Le gouvernement syrien s’est officiellement adressé aux Nations-Unies à propos d’incursions menées sur son territoire par des troupes turques. La protestation syrienne auprès de l’ONU est intervenue alors qu’on apprenait que des soldats turcs avaient traversé la frontière et pénétré dans la ville syrienne de Jarablus sur la rive ouest de l’Euphrate.
Une action militaire turque en Syrie risque d’intensifier le conflit dans ce pays et accroît la menace d’une confrontation entre la Turquie et la Russie. Les relations entre Ankara et Moscou sont restées tendues depuis la destruction en vol d’un avion militaire russe au-dessus du territoire syrien le 24 novembre.
Jarablus est sous le contrôle de l’État islamique (EI), mais subit la pression croissante des forces des Unités populaires de protection kurdes syriennes (YPG) qui ont reçu le soutien de Washington dans sa prétendue guerre contre l’EI .
La Turquie, une alliée des États-Unis au sein de l’OTAN, est censée faire partie de la coalition anti-EI. Mais les preuves sont nombreuses que le gouvernement du président Recep Tayyip Erdo&;an a facilité le flux de combattants, d’armes et d’argent à cette milice islamiste et a tacitement sanctionné la contrebande vers la Turquie de pétrole produit par les installations contrôlées par l’EI en Syrie.
Le principal but de la Turquie en Syrie a été d’empêcher la consolidation d’une région autonome kurde à sa frontière sud. Le gouvernement d’Ankara a déclaré que toute tentative des YPG à passer sur la rive ouest de l’Euphrate et de relier les deux cantons kurdes de Kobane et Afrin serait une « ligne rouge » qui déclencherait une intervention militaire turque.
Des combattants de l’EI n’auraient opposé aucune résistance à l’incursion turque, ce qui montre la collaboration à peine dissimulée entre les islamistes et l’État turc.

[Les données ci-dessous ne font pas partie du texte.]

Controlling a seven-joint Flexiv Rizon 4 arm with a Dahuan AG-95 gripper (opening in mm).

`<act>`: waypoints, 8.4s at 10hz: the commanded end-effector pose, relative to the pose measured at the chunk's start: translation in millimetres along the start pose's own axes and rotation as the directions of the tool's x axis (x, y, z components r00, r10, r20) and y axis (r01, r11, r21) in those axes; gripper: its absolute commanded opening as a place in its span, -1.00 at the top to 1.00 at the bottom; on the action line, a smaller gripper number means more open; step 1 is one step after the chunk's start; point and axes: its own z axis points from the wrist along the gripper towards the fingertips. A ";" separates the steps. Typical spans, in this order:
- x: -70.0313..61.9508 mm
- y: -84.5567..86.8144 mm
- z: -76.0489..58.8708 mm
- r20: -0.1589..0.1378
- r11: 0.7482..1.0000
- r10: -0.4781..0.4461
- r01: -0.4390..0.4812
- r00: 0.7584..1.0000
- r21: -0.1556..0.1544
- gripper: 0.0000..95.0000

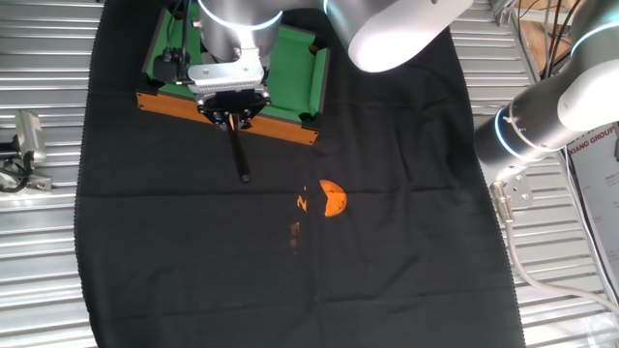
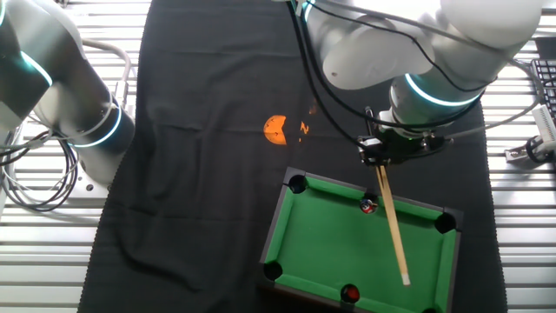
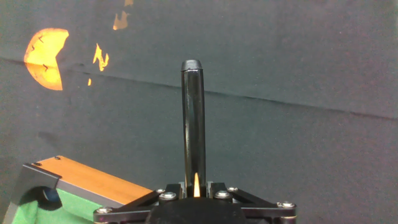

L’agence de presse kurde syrienne ARA a déclaré que l’armée turque avait mené une attaque d’artillerie mardi contre le siège des YGP dans la ville frontière syrienne de Tel Abyad, blessant au moins deux combattants kurdes et détruisant trois véhicules blindés.
La ville, située au nord de de Raqqa, la capitale de fait de l’EI, avait été reprise par des unités YPG dans des combats avec la milice djihadiste salafiste en juin dernier.
Le bellicisme de la Turquie en Syrie est lié à sa campagne de répression sanglante contre la population kurde en Turquie même. Amnesty International a condamné mercredi le gouvernement turc pour avoir infligé une « punition collective » à sa population kurde par des « couvre-feu 24 heures sur 24 et d’autres mesures arbitraires qui ont privé les habitants d’accès aux soins de santé d’urgence, à la nourriture, à l’eau et à l’électricité pendant de longues périodes ».
Cette répression s’est constamment accrue depuis l’effondrement en juillet dernier d’un « processus de paix » de deux ans entre le gouvernement turc et le Parti des travailleurs du Kurdistan (PKK). Plus de 300 civils ont été tués au cours de la campagne de répression turque, dont au moins 61 enfants. Rien qu’entre le 11 décembre 2015 et le 8 janvier 2016, 162 civils ont été tués.
Le vice-président américain Joe Biden est arrivé à Istanbul jeudi soir pour des entretiens avec Erdogan et le Premier ministre Ahmet Davutoglu, centrés vraisemblablement sur la relation tordue et multidimensionnelle entre la question kurde, la campagne contre l’EI et la guerre de changement de régime orchestrée par l’impérialisme occidental en Syrie.
Washington et Ankara cherchent tous deux à renverser le gouvernement du président syrien Bachar al-Assad et sont hostiles aux intérêts russes dans la région. Il y a cependant entre eux des différences tactiques majeures.
Si les États-Unis ont exprimé leur appui à la répression d’Erdogan contre le PKK et la population kurde à l’intérieur de la Turquie, le Pentagone a envoyé des « conseillers » pour aider les combattants kurdes YPG du côté syrien de la frontière, s’en servant comme des troupes au sol pour prendre du territoire dans la campagne de bombardement américaine contre l’EI.